Cyber security is an increasingly frequent topic in the discourse on the future of the rail industry around the world.
The digitisation of modern life has spawned innumerable innovations, improvements, and efficiencies across industries. But this hyper-connected age has also given rise to a proliferation of cyber security threats jeopardising personal data, critical infrastructure, economic institutions, and even our physical safety. Given the range of attack vectors, it only goes to show that there is no one-size-fits-all cyber security solution for these growing cyber-threats.
The railway industry is no exception. While mainline train and metro systems have in recent years begun to deploy mechanisms enhancing cyber security for the general network, they have lacked access to solutions tailored particularly to their unique industry.
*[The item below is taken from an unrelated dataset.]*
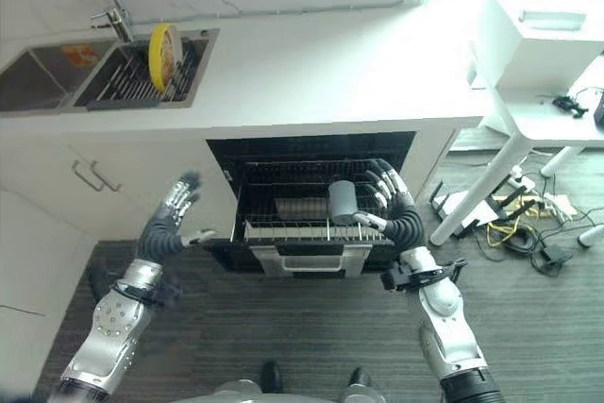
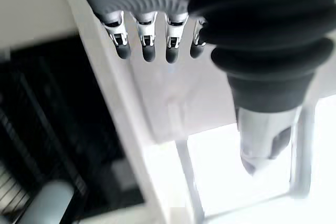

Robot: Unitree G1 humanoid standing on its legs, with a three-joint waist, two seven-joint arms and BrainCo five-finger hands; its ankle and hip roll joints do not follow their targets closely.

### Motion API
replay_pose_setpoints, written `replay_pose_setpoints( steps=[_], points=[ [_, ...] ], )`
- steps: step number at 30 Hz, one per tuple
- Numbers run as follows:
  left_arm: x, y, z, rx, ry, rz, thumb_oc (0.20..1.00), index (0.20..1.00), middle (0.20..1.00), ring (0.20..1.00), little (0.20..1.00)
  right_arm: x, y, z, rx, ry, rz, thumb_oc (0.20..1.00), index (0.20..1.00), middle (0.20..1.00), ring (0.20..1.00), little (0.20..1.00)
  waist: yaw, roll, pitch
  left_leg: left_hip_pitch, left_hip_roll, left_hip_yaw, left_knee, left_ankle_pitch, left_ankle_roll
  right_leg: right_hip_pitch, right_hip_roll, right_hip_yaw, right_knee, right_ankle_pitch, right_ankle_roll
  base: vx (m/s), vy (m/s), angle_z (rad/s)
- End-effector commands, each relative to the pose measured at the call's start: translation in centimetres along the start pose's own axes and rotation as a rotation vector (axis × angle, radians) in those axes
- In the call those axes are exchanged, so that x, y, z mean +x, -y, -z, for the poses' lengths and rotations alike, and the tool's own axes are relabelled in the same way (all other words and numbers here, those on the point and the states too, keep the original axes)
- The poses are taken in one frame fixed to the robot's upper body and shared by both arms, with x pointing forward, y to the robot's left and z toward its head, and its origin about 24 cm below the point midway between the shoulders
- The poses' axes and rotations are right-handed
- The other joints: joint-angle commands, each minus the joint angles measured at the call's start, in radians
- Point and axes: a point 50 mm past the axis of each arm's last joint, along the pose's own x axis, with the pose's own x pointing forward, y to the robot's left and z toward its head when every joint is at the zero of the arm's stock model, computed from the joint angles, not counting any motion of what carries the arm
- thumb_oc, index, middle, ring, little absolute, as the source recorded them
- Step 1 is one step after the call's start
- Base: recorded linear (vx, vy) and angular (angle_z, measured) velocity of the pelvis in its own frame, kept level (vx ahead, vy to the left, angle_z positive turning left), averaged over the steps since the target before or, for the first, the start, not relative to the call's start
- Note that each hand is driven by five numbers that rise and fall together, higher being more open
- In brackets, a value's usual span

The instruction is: Place the dishes in the dishwasher.

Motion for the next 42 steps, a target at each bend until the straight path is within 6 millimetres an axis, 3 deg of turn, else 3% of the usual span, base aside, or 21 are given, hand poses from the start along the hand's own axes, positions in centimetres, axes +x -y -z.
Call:
replay_pose_setpoints(
  steps=[1, 2, 16, 19, 21, 23, 24, 26, 27, 28, 31, 34, 36, 39, 42],
  points=[
    [0.9, -1.1, -0.8, -0.01, 0.041, 0.042, 1.0, 1.0, 1.0, 1.0, 1.0, 1.3, -0.2, -1.9, 0.004, 0.117, -0.031, 1.0, 1.0, 1.0, 1.0, 1.0, 0.007, -0.051, 0.001, 0.029, -0.01, -0.056, 0.018, -0.097, -0.006, -0.031, -0.044, 0.052, 0.085, -0.065, 0.043, -0.01, 0.016, -0.06],
    [2.4, 1.8, 3.1, -0.369, -0.143, -0.11, 1.0, 1.0, 1.0, 1.0, 1.0, -0.2, 1.1, 2.7, 0.251, -0.012, 0.131, 1.0, 1.0, 1.0, 1.0, 1.0, -0.04, -0.081, -0.031, 0.082, 0.017, -0.075, 0.016, -0.112, -0.014, 0.029, 0.04, 0.146, 0.048, -0.102, -0.012, -0.01, 0.011, -0.03],
    [2.2, 1.6, 3.1, -0.343, -0.158, -0.097, 1.0, 1.0, 1.0, 1.0, 1.0, -0.3, 0.9, 3.0, 0.212, -0.034, 0.183, 1.0, 1.0, 1.0, 1.0, 1.0, -0.04, -0.076, -0.037, 0.086, 0.017, -0.082, 0.02, -0.113, -0.011, 0.032, 0.05, 0.152, 0.066, -0.118, -0.021, 0.01, -0.001, 0.01],
    [2.3, 1.7, 3.1, -0.303, -0.169, -0.065, 1.0, 1.0, 1.0, 1.0, 1.0, -0.6, 1.1, 2.9, 0.212, -0.036, 0.188, 1.0, 1.0, 1.0, 1.0, 1.0, -0.058, -0.077, -0.033, 0.075, 0.022, -0.078, 0.068, -0.129, -0.008, 0.021, 0.062, 0.176, 0.099, -0.136, -0.032, -0.01, -0.006, 0.08],
    [2.4, 1.5, 3.0, -0.252, -0.16, -0.027, 1.0, 1.0, 1.0, 1.0, 1.0, -0.6, 1.4, 2.4, 0.186, -0.026, 0.167, 1.0, 1.0, 1.0, 1.0, 1.0, -0.073, -0.099, -0.013, 0.018, 0.026, -0.058, 0.283, -0.192, 0.006, -0.007, 0.046, 0.184, 0.16, -0.148, -0.054, -0.03, 0.03, 0.46],
    [2.4, 1.3, 2.8, -0.243, -0.148, -0.03, 1.0, 1.0, 1.0, 1.0, 1.0, -0.4, 1.6, 2.2, 0.17, -0.019, 0.159, 1.0, 1.0, 1.0, 1.0, 1.0, -0.058, -0.108, 0.011, -0.082, 0.024, -0.137, 0.437, -0.159, 0.0, -0.018, 0.051, 0.219, 0.18, -0.147, -0.072, 0.0, 0.137, 0.38],
    [2.5, 1.1, 2.7, -0.24, -0.139, -0.042, 1.0, 1.0, 1.0, 1.0, 1.0, -0.1, 1.8, 2.1, 0.167, -0.02, 0.15, 1.0, 1.0, 1.0, 1.0, 1.0, -0.053, -0.102, 0.023, -0.1, 0.03, -0.17, 0.423, -0.142, -0.001, -0.029, 0.059, 0.244, 0.2, -0.152, -0.075, 0.06, 0.388, -0.47],
    [2.5, 0.7, 2.6, -0.255, -0.108, -0.042, 1.0, 1.0, 1.0, 1.0, 1.0, 0.4, 2.6, 1.6, 0.148, -0.003, 0.152, 1.0, 1.0, 1.0, 1.0, 1.0, -0.048, -0.072, 0.052, -0.126, 0.107, -0.178, 0.332, -0.037, -0.049, -0.029, 0.046, 0.246, 0.22, -0.176, -0.069, 0.11, 0.585, -0.65],
    [2.6, 0.7, 2.5, -0.257, -0.101, -0.04, 1.0, 1.0, 1.0, 1.0, 1.0, 0.4, 2.9, 1.4, 0.144, 0.003, 0.157, 1.0, 1.0, 1.0, 1.0, 1.0, -0.058, -0.068, 0.051, -0.102, 0.114, -0.157, 0.294, -0.068, -0.047, -0.028, 0.022, 0.233, 0.215, -0.173, -0.055, 0.15, 0.636, -0.57],
    [2.8, 0.9, 2.5, -0.254, -0.101, -0.027, 1.0, 1.0, 1.0, 1.0, 1.0, 0.1, 3.3, 1.1, 0.148, 0.003, 0.175, 1.0, 1.0, 1.0, 1.0, 1.0, -0.07, -0.059, 0.042, -0.062, 0.111, -0.138, 0.225, -0.096, -0.05, -0.038, -0.02, 0.212, 0.214, -0.162, -0.026, 0.14, 0.543, -0.42],
    [3.1, 1.1, 2.4, -0.228, -0.104, 0.004, 1.0, 1.0, 1.0, 1.0, 1.0, -0.9, 3.5, 1.3, 0.167, -0.001, 0.208, 1.0, 1.0, 1.0, 1.0, 1.0, -0.083, -0.051, 0.028, -0.021, 0.068, -0.138, 0.185, -0.133, -0.026, -0.055, -0.071, 0.209, 0.233, -0.144, 0.017, 0.14, 0.427, 0.03],
    [3.1, 1.1, 2.3, -0.204, -0.124, 0.016, 1.0, 1.0, 1.0, 1.0, 1.0, -1.4, 3.0, 1.7, 0.191, -0.004, 0.22, 1.0, 1.0, 1.0, 1.0, 1.0, -0.08, -0.05, 0.025, -0.012, 0.019, -0.128, 0.186, -0.158, 0.013, -0.076, -0.09, 0.201, 0.267, -0.131, 0.034, 0.11, 0.323, 0.11],
    [2.7, 0.6, 2.3, -0.188, -0.135, -0.013, 1.0, 1.0, 1.0, 1.0, 1.0, -1.4, 2.3, 1.8, 0.208, -0.005, 0.19, 1.0, 1.0, 1.0, 1.0, 1.0, -0.059, -0.052, 0.027, -0.001, -0.001, -0.085, 0.174, -0.167, 0.033, -0.105, -0.103, 0.144, 0.311, -0.107, 0.037, 0.02, 0.259, -0.05],
    [2.2, 0.0, 2.1, -0.178, -0.134, -0.042, 1.0, 1.0, 1.0, 1.0, 1.0, -1.1, 1.6, 1.9, 0.221, -0.011, 0.165, 1.0, 1.0, 1.0, 1.0, 1.0, -0.036, -0.056, 0.034, 0.008, -0.013, -0.042, 0.148, -0.17, 0.051, -0.12, -0.062, 0.097, 0.367, -0.13, 0.034, 0.0, 0.151, -0.83],
    [2.3, 0.0, 1.8, -0.182, -0.121, -0.029, 1.0, 1.0, 1.0, 1.0, 1.0, -1.3, 1.7, 1.9, 0.224, -0.004, 0.183, 1.0, 1.0, 1.0, 1.0, 1.0, -0.042, -0.07, 0.032, 0.001, -0.046, -0.044, 0.141, -0.174, 0.061, -0.116, 0.051, 0.105, 0.361, -0.17, -0.007, 0.04, 0.064, -0.02]
  ],
)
Moving massive numbers of people and goods over vast distances, trains are essential to the economy — making them highly attractive targets for threats from malicious actors seeking to wreak social and economic havoc. Security breaches risk a wide range of negative consequences, from disrupted services to collisions and derailments, which may even result in human casualties. The collateral impact is no less important, including damage to productivity and the wider economy, reputational harm to affected railways, potential harm to passengers’ wellbeing and more.
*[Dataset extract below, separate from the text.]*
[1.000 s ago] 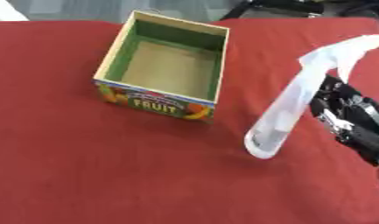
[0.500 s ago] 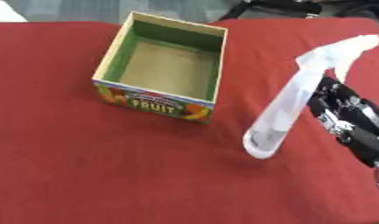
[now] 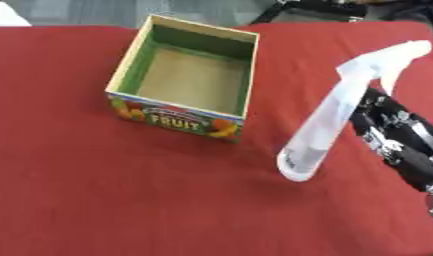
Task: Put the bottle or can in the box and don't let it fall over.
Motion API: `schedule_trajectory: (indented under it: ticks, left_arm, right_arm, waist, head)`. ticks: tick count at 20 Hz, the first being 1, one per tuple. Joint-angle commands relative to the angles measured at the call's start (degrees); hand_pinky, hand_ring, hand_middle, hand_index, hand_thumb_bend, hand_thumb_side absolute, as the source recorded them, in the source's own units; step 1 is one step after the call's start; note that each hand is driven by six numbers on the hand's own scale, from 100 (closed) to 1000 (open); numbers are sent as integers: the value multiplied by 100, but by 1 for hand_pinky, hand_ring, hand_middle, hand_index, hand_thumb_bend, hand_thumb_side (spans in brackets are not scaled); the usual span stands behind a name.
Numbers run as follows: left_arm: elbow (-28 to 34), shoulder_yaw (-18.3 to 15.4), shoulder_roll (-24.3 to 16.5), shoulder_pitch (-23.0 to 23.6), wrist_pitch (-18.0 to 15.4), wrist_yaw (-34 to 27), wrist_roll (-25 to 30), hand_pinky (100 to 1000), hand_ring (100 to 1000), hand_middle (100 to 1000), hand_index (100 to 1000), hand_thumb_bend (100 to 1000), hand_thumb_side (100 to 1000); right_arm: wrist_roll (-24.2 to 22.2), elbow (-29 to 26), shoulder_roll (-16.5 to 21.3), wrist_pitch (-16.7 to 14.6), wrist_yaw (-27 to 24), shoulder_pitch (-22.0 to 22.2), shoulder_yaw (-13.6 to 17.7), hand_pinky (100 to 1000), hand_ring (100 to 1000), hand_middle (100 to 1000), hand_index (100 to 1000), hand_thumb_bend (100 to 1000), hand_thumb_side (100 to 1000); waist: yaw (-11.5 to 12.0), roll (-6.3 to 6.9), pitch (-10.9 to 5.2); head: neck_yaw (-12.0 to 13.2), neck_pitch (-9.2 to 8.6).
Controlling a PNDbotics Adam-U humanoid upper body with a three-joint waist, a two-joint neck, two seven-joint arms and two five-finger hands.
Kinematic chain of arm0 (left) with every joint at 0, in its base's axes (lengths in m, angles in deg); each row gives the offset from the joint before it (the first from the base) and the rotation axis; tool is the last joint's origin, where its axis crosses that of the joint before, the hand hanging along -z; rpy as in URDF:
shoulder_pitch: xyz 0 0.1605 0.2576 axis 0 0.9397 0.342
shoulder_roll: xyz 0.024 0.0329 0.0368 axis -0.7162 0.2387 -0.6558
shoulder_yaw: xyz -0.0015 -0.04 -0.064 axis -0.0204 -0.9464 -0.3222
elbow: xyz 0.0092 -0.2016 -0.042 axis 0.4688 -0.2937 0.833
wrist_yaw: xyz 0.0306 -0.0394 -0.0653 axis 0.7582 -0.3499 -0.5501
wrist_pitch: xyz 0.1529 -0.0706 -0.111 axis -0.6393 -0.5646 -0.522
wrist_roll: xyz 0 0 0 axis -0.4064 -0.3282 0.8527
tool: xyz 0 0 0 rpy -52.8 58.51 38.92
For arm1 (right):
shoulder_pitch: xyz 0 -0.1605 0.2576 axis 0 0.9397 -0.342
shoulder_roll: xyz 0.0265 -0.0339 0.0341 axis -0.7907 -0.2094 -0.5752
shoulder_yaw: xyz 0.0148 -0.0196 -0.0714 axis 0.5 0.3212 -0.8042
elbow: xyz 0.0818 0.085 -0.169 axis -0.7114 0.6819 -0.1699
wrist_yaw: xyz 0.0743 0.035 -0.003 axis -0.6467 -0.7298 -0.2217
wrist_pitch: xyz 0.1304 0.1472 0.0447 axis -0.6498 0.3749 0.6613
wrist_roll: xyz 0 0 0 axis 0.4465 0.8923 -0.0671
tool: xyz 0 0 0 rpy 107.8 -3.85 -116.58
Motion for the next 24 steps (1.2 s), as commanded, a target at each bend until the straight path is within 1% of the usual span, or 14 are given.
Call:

Compounding the inherent incentives for threat actors to target the rails are the unique — and uniquely vulnerable — technologies that currently underpin the railway industry. Trains operate on fixed tracks and shared infrastructure, relying on signalling technologies to facilitate orderly and efficient operations on shared tracks. This sets trains apart from other means of mobility. Operators of other forms of transportation like cars, ships, and aircraft are able to manoeuvre individually within the space they share, but trains operate according to a collective steering wheel: the switches on tracks.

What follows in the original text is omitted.